L’empoisonnement à la bromadiolone doit être diagnostiqué et traité le plus tôt possible. Des erreurs de diagnostic peuvent facilement survenir car certains patients ne peuvent pas identifier leur histoire de contact avec la bromadiolone, ou les symptômes cliniques sont atypiques. Pour les patients présentant des symptômes cliniques atypiques, notamment l’absence d’hémorragie et des indices de coagulation anormaux, la possibilité d’un empoisonnement à la bromadiolone doit être envisagée.
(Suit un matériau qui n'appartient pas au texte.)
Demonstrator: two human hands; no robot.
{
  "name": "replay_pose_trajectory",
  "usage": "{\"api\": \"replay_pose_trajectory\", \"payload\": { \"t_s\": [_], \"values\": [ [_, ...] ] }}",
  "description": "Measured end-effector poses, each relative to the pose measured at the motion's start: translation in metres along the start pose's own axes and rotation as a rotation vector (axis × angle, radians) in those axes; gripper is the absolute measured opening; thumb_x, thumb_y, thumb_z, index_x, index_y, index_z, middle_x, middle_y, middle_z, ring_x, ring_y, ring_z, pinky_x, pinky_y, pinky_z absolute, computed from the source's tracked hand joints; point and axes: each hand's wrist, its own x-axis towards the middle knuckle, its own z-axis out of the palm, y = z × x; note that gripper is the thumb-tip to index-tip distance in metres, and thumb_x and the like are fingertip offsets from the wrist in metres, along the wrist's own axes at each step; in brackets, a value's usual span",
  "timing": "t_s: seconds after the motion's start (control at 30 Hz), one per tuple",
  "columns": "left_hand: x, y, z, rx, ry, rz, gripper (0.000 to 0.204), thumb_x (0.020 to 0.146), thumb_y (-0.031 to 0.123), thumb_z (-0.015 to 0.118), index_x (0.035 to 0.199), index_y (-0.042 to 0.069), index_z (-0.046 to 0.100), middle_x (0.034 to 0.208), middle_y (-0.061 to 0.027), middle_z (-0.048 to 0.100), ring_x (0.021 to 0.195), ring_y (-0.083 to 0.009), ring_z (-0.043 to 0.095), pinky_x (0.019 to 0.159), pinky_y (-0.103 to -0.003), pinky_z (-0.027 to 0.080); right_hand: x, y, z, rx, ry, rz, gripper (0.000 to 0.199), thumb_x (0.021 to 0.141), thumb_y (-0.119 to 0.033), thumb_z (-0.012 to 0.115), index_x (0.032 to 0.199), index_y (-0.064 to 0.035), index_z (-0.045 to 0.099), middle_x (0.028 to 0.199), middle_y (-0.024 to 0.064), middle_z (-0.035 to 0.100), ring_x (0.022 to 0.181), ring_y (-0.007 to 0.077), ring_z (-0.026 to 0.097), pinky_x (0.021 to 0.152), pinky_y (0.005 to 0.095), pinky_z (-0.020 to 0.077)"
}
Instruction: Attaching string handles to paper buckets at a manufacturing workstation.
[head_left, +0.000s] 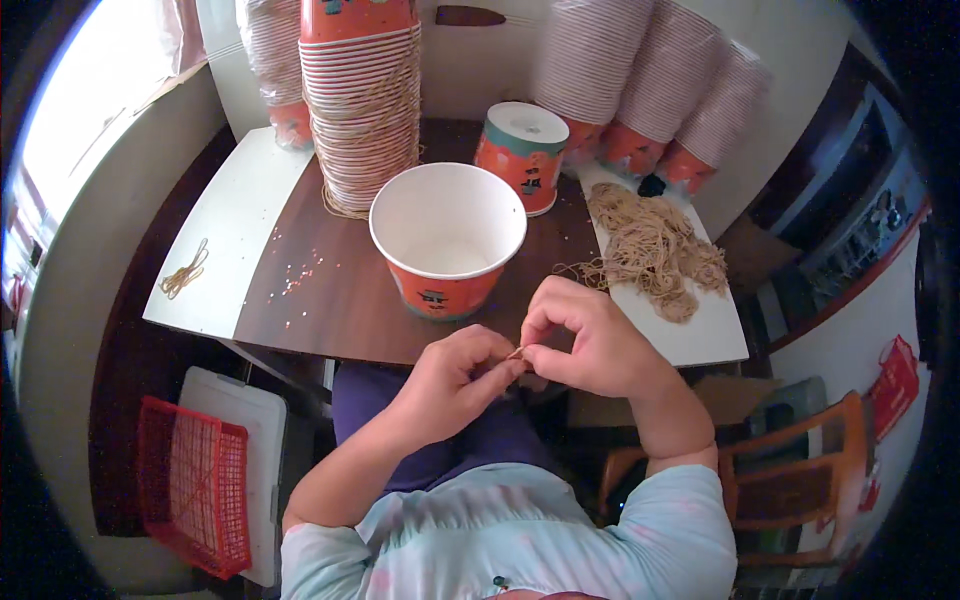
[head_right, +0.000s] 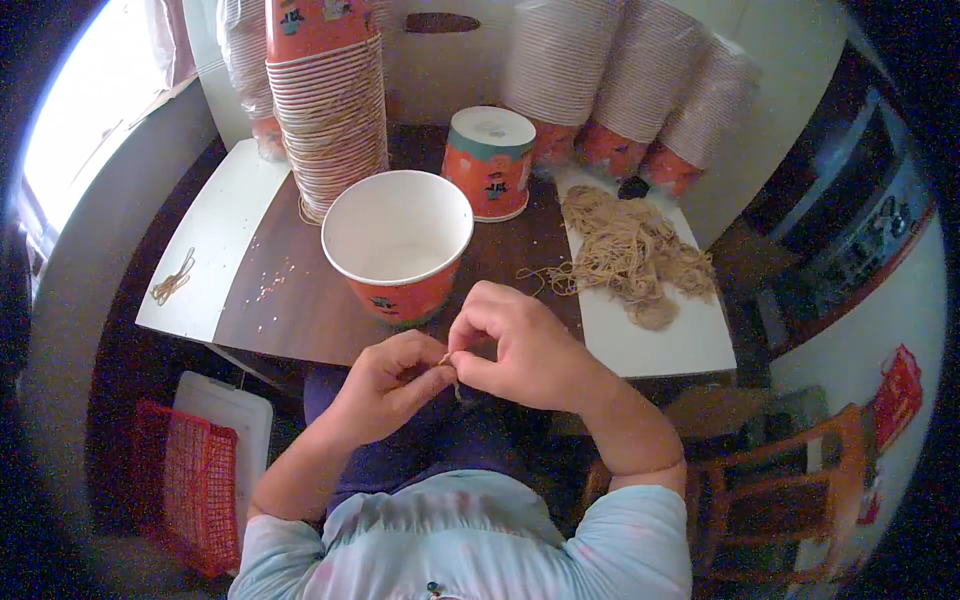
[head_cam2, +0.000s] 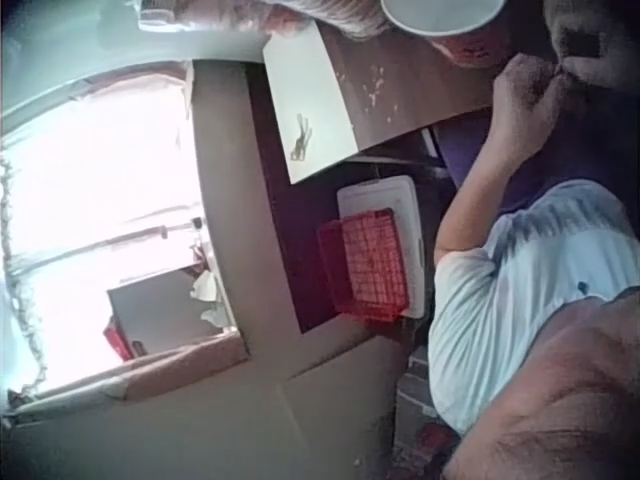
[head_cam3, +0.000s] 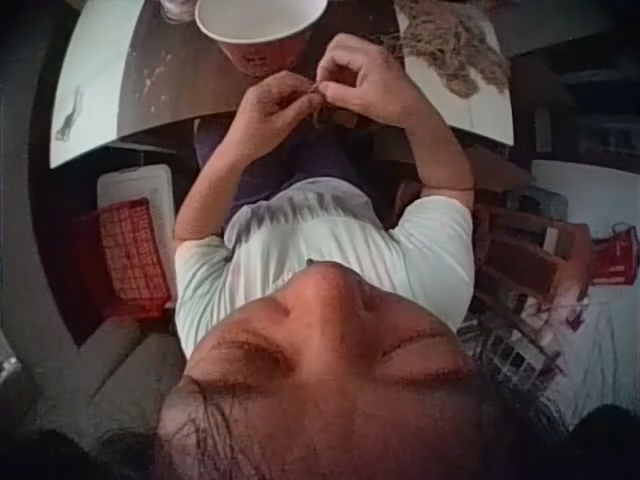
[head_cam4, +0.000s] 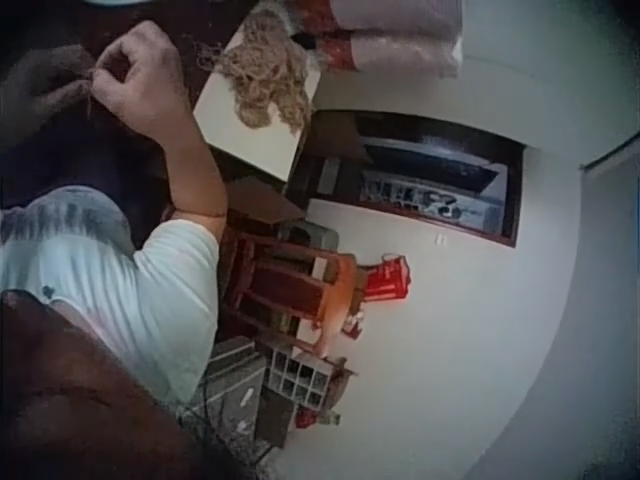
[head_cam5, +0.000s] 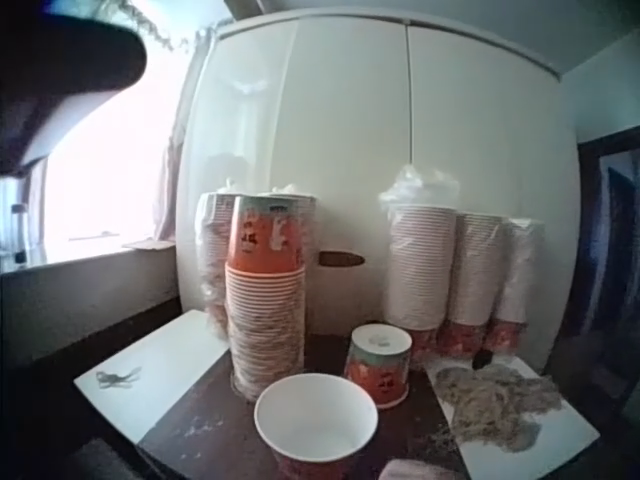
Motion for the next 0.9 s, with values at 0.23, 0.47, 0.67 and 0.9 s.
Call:
{"api": "replay_pose_trajectory", "payload": {
  "t_s": [0.23,0.47,0.67,0.9],
  "values": [
    [-0.029,-0.019,-0.021,-0.048,-0.102,-0.196,0.014,0.089,0.013,0.059,0.092,0.0,0.065,0.079,-0.0038,0.061,0.069,-0.0078,0.055,0.061,-0.022,0.044,-0.016,0.015,-0.002,0.351,0.047,0.27,0.009,0.076,-0.007,0.063,0.077,-0.0018,0.056,0.087,0.0065,0.061,0.08,0.0145,0.058,0.069,0.0286,0.0479],
    [-0.087,-0.047,-0.049,-0.248,0.0,-0.584,0.023,0.091,0.022,0.057,0.092,0.002,0.067,0.076,-0.0001,0.064,0.068,-0.0041,0.054,0.058,-0.019,0.042,-0.041,0.061,0.016,1.093,0.245,0.357,0.007,0.08,-0.004,0.055,0.087,-0.004,0.053,0.088,0.0143,0.065,0.079,0.0183,0.063,0.072,0.0292,0.0502],
    [-0.098,-0.041,-0.053,-0.346,0.157,-0.537,0.022,0.089,0.024,0.059,0.088,0.004,0.068,0.069,0.0009,0.061,0.057,-0.0023,0.045,0.049,-0.018,0.033,-0.06,0.063,0.037,0.74,-0.066,0.504,0.014,0.076,-0.006,0.061,0.087,-0.0013,0.054,0.076,0.0132,0.062,0.067,0.0185,0.062,0.064,0.0259,0.0505],
    [-0.076,-0.034,-0.034,-0.529,-0.047,-0.579,0.019,0.089,0.017,0.058,0.085,0.0,0.067,0.077,-0.0027,0.064,0.068,-0.0076,0.055,0.063,-0.022,0.045,-0.04,0.02,0.063,0.411,-0.112,0.159,0.062,0.066,-0.008,0.074,0.121,-0.0011,0.048,0.115,0.011,0.054,0.105,0.0214,0.054,0.09,0.034,0.043]
  ]
}}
Ainsi, les poisons chimiques doivent être détectés le plus tôt possible avec un diagnostic et un traitement précoces.

Conclusion

Les symptômes cliniques, les examens de laboratoire et une IRM cérébrale ont révélé que l’empoisonnement à la bromadiolone pourrait causer des lésions dans le SNC. La vitamine K1 et la transfusion de plasma constituent un traitement efficace. Cette maladie doit être détectée le plus tôt possible avec un diagnostic et un traitement précoces.

Remerciements

Nos remerciements au patient qui est mentionné dans ce rapport de cas et à sa famille. Ce travail a été fortement soutenu par le département de neurologie de l’Université médicale de Binzhou, Benzhou, Chine.

Divulgation

Les auteurs ne signalent aucun conflit d’intérêts dans ce travail.